Exercise brief: I would like every line of the records below that contains the word "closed" copied.

*** Data shown Section Begins ***

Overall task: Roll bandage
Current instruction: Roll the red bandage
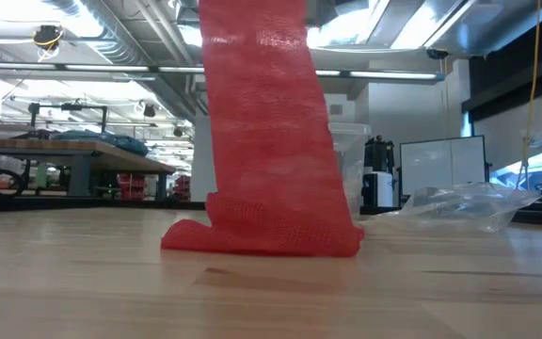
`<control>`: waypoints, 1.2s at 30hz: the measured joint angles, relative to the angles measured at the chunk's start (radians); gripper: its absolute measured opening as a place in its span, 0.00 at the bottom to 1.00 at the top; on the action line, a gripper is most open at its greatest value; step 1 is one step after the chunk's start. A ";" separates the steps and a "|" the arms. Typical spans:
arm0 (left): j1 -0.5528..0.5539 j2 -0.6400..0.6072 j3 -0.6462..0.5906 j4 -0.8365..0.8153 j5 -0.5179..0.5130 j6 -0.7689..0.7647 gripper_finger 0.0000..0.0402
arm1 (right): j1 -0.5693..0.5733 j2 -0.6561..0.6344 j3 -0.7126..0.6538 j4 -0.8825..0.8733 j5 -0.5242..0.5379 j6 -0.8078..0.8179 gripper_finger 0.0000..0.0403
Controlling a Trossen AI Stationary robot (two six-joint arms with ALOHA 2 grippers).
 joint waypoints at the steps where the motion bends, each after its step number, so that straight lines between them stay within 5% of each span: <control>1: 0.000 0.000 0.000 0.001 0.001 0.001 0.01 | 0.000 0.000 0.000 -0.007 -0.006 0.004 0.72; 14: 0.034 0.000 0.000 0.057 0.002 0.034 0.01 | 0.000 0.129 0.001 0.086 -0.075 0.044 0.66; 20: 0.034 0.000 0.000 0.053 0.002 0.023 0.01 | 0.000 0.129 0.001 0.089 -0.074 -0.003 0.46; 27: 0.034 0.000 0.000 0.054 0.002 -0.057 0.01 | 0.000 0.129 0.001 0.042 -0.026 -0.113 0.05; 36: -0.015 0.000 0.045 0.054 0.043 -0.215 0.01 | 0.000 0.129 0.001 -0.014 0.066 -0.193 0.02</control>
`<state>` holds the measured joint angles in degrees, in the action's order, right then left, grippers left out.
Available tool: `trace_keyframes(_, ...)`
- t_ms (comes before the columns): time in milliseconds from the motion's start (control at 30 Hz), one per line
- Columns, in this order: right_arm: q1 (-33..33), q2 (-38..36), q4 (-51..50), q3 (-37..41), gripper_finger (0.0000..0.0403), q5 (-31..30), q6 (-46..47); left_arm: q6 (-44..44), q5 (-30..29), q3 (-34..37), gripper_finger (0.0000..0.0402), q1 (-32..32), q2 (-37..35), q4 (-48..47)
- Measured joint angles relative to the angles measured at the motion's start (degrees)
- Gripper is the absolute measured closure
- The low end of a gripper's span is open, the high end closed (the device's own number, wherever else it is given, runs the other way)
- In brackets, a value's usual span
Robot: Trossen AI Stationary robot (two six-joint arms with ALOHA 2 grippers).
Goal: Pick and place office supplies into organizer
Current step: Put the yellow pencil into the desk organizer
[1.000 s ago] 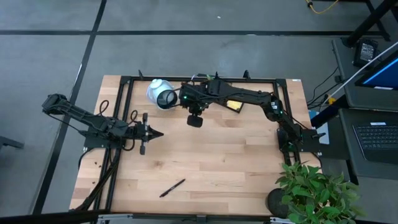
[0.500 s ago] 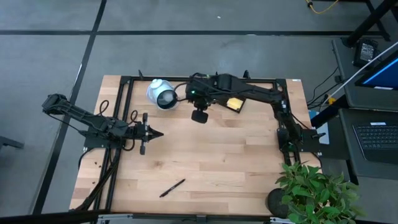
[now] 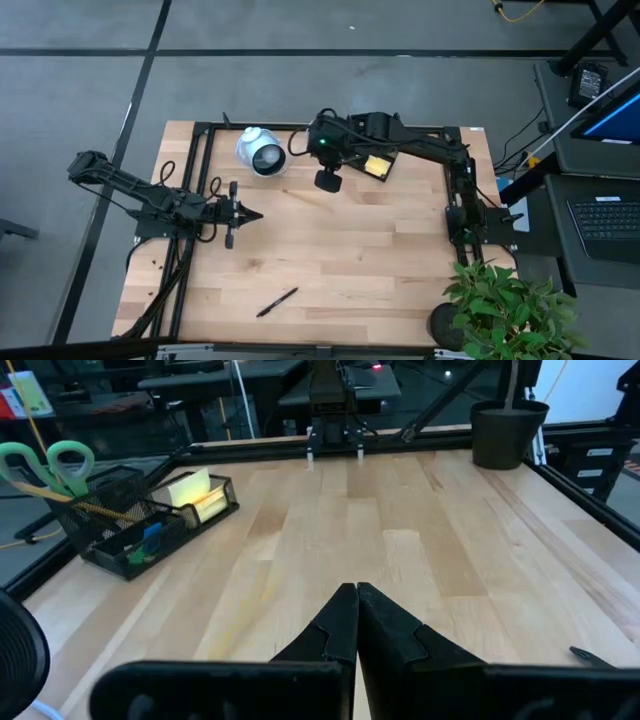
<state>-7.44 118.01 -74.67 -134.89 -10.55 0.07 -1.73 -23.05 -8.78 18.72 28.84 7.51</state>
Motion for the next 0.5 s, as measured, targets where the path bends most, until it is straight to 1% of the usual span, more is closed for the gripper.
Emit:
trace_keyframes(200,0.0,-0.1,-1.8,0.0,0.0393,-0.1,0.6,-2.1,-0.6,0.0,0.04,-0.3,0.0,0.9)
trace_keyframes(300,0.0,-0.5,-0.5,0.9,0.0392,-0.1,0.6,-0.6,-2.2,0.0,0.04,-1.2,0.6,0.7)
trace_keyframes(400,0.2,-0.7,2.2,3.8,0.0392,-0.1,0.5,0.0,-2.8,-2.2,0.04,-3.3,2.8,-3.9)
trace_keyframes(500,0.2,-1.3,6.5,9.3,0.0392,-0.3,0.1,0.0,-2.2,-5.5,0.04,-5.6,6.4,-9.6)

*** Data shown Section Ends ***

Your solution:
- The low end of a gripper's span is open, the high end closed (the device's own number, wherever else it is given, runs the other way)
Motion for the next 0.5 s, as measured, targets where the path bends most, until it is straight to 1% of the usual span, more is closed for the gripper.

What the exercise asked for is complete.